1. The lowly breadfruit tree: what is its broader significance? Put it in the context of eighteenth-century exploration and comment on the practical interests of European natural historians.
The breadfruit tree was the subject
of one of Joseph Banks's attempts to transplant native species
from one region of the tropics to another. Banks was the
natural historian who accompanied James Cook on his first voyage
to the South Pacific, where he collected a great variety of botanical
specimens. Then he oversaw a vast network of collectors
and classifiers from his metropolitan location in London's Kew
Gardens. Like many natural historians of the later eighteenth
century, Banks gained access to foreign species through his nation's
colonial ambitions. He intended in turn to serve those ambitions
by harnessing the knowledge of plant, animal, and mineral resources
in the economic support of imperial expansion. In particular,
he wanted to transfer the breadfruit from Tahiti to the West Indies
in order to provide cheap food for slaves. This was only
one of his several schemes, which also included transplanting
tea between China and India.
2. The Scientific Revolution and the Enlightenment complicated the relations between science and religion. Describe at least two different ways in which eighteenth-century scientists sought to formulate the relationship.
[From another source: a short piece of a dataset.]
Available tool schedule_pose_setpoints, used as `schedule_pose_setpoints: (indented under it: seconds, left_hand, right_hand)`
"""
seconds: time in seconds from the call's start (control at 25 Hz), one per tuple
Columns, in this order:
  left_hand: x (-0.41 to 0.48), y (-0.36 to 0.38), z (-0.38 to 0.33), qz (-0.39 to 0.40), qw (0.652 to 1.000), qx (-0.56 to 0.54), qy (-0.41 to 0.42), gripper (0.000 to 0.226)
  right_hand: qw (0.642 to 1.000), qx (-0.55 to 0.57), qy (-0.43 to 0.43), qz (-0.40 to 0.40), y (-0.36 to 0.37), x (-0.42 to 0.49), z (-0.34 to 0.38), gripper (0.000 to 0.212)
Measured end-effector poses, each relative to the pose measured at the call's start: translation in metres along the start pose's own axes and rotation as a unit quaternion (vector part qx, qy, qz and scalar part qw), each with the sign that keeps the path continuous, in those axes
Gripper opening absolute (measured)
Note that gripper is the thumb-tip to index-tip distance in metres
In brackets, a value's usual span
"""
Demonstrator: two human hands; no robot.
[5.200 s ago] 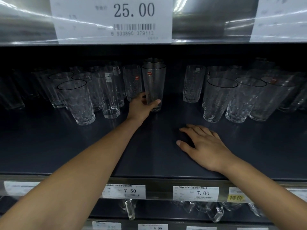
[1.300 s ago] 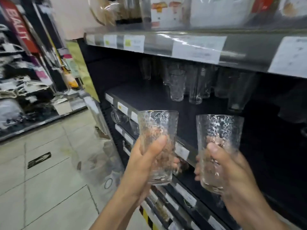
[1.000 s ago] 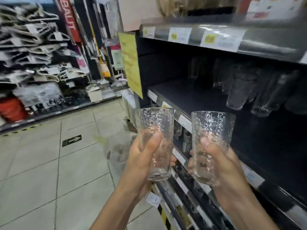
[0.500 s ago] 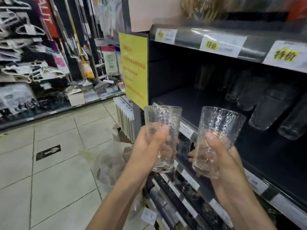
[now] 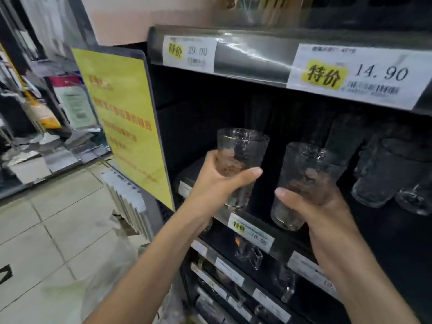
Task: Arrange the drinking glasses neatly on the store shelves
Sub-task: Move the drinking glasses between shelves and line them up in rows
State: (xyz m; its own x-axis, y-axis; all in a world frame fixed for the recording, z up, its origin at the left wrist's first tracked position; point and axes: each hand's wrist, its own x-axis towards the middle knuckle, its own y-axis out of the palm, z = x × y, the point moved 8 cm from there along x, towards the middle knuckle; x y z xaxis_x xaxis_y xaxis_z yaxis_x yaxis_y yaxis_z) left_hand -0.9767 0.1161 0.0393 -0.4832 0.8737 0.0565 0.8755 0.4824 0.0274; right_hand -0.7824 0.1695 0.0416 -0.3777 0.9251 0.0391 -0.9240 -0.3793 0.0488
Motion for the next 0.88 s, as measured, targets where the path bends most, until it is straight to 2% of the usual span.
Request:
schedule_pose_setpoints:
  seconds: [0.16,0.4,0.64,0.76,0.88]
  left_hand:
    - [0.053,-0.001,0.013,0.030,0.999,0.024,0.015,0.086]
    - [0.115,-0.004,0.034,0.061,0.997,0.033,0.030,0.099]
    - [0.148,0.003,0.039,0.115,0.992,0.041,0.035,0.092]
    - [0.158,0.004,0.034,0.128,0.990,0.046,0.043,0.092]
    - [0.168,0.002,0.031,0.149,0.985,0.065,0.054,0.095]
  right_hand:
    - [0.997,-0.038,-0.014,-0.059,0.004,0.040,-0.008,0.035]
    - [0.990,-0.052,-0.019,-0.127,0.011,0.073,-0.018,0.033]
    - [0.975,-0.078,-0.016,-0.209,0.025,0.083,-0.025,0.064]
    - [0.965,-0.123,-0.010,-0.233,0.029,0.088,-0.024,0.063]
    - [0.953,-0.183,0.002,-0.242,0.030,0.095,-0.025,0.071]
The relations between science
and religion were never unequivocal during the Scientific Revolution
and the Enlightenment. Many scientists felt that their work
was serving to make plain God's wisdom and purpose in the world.
Alongside the book of revelation (the Bible) they placed the book
of nature (natural philosophy and natural history). This
standpoint found expression in the tradition of natural theology,
which used evidence from nature to argue for God's existence and
goodness. Running parallel to natural theology was a movement
called deism, which saw a slightly different sort of evidence
of God in the natural world. This stance, prominent among
many adherents of the mechanical philosophy, viewed God as a great
watchmaker who created the world's mechanism and then stepped
aside to let it run by its own laws. Finally, many of the
philosophes viewed the established Church and dogmatic religion
as hostile to the Enlightenment spirit. For them, unlike
the other two sorts of scientists, science became an enemy of
religion, a view they propounded with great energy and conviction.
3. How do we reconcile Newton's famous statement "I frame no hypotheses" in the Principia with the profusion of physical hypotheses in the Opticks? In answering the question, explain what is meant by a hypothesis and characterize Newton's attitude. What role do hypotheses play in the program of mechanical philosophy that took inspiration from Newton?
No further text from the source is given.